Do you tolerate your partner's infidelity just to make the relationship "work"? Tolyamory is a relationship trend that reveals how many long-term relationships really work
Relationship dictionaries are filling up faster than ever. Polyamory, open relationships, situationships, DADT. Each new year brings new terms designed to capture the reality of intimate life in an age where traditional monogamy has long since ceased to be the only framework. Recently, another term has entered the debate - tolyamory. And while some argue that it finally names what goes on behind the closed doors of many households, others see it as a dangerous blurring of the line between infidelity and ethical non-monogamy.
When you know but would rather not know
The term "tolyamory" was introduced by American sexology columnist and podcaster Dan Savage in his Savage Lovecast podcast. It was coined by combining the words tolerate and polyamory. It refers to a relationship dynamic in which one or both partners consciously turn a blind eye to the other having sexual or romantic encounters outside the relationship.
It is not openly negotiated non-monogamy. There are no long conversations about boundaries, rules, or shared enjoyment of other partners. Rather, there is silence. It's glossed over. "We don't know exactly what's going on - and we don't really want to know."
Savage doesn't label these types of people as victims or naive partners. He says they know what they're getting into. They know that occasional infidelity can happen - and they choose to tolerate it because other aspects of the relationship are of greater value to them.
Polyamory? Not exactly.
The fundamental difference from polyamory is transparency. Polyamory is generally defined as a form of ethical non-monogamy based on the informed consent of all involved. Relationships outside the couple are talked about, boundaries are negotiated, rules are set.
Tolyamory, on the other hand, often arises retrospectively - for example, after an infidelity is discovered. Relationship researcher Marie Thouin describes it as a pattern in which members of a "socially monogamous" couple condone their partner's sexual activities in order to preserve the relationship. This is not an open acceptance of non-monogamy, but a tacit tolerance of it.
Therein lies the main controversy. A section of the polyamorous community points out that conflating the two concepts is problematic. Polyamory is based on communication and consent. If extra-relational contacts happen without consent, they argue, it is not an alternative model, but a breach of trust.
The most prevalent form of "non-monogamy"?

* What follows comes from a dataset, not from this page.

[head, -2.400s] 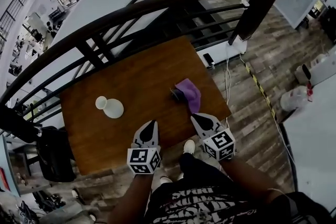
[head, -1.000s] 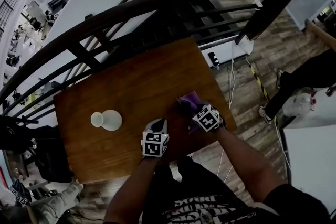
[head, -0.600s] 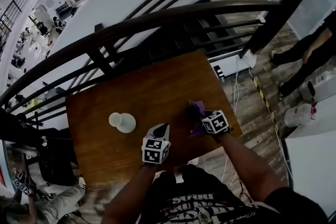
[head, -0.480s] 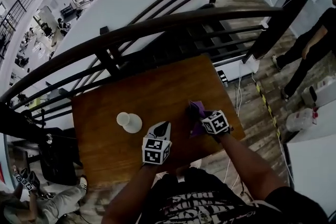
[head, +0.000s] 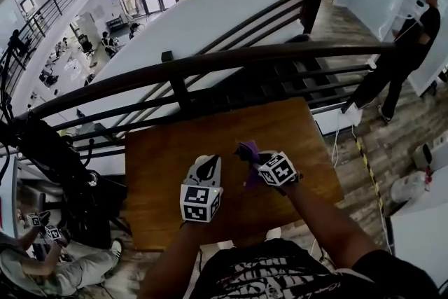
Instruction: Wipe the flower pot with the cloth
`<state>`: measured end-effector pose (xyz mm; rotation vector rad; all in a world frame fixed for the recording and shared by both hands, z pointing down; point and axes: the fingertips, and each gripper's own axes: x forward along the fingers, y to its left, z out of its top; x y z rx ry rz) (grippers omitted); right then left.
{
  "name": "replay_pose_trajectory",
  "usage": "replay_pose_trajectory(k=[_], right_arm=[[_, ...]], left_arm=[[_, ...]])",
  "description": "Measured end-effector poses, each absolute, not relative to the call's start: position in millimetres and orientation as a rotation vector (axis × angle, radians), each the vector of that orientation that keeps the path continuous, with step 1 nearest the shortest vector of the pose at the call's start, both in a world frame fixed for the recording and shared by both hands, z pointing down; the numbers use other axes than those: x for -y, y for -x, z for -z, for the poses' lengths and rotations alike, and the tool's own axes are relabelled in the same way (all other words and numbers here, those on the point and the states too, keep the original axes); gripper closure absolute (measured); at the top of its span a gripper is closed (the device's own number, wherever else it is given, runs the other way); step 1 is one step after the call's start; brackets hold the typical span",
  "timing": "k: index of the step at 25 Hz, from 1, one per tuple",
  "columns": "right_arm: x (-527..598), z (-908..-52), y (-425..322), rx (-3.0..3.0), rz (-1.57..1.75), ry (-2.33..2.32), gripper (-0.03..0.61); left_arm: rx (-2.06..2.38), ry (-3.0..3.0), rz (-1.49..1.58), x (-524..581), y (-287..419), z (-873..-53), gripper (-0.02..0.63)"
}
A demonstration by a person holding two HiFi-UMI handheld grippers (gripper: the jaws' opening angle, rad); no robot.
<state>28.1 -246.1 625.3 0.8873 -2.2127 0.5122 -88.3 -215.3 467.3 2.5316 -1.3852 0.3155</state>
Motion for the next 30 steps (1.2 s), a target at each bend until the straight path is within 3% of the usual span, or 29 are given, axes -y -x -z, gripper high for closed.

Although there is no accurate data on how many couples live in tolyamoric arrangements, some experts believe it may be a very common phenomenon. As an illustration, publicly known couples who have remained together after their infidelity was discovered and continue to act as monogamous are often cited. In a pop culture context, for example, the couple Cameron and Daphne from The White Lotus are often cited - a relationship where the appearance of harmony is mixed with the quiet knowledge that things are not so simple.
Why do people stay in such a dynamic? The reasons tend to be both pragmatic and emotional. Shared housing, children, finances, social status, years invested in the relationship. Breaking up is both materially and psychologically costly. Tolerating a certain degree of "breaking up" may be perceived as less of a risk than the breakdown of the whole system.
The pressure for perfect monogamy - and its reality
The tolyamory debate also opens up a broader question: is lifelong monogamy a realistic expectation for all? In some cultures, extramarital sex is quietly tolerated as long as it remains discreet and does not threaten the couple's public image.
In a queer context, the situation can be even more layered. LGBTQ+ relationships tend to come under scrutiny - whether because of stereotypes of "impermanence" or, conversely, the expectation that they will be "proof" of stability and equality. Thus, some couples may choose the strategy of maintaining the appearance of monogamy to avoid further questioning.
It also shows how challenging open communication about sexuality and needs can be. Admitting that monogamy is not working as intended requires vulnerability. Silence can be easier.
Naming reality - or excusing it?
Whether tolyamory is a useful term or just a fashionable label for an old phenomenon remains a matter of debate. For some, it may be relieving to have a word that describes their situation. For others, it is a dangerous blurring of the distinction between consensual non-monogamy and infidelity.
One thing is certain: the relational map of today is far more varied than the traditional "till death do us part" model portrays it. And the new concepts - whether we accept or reject them - reveal that many people's intimate lives are more complex than they outwardly appear.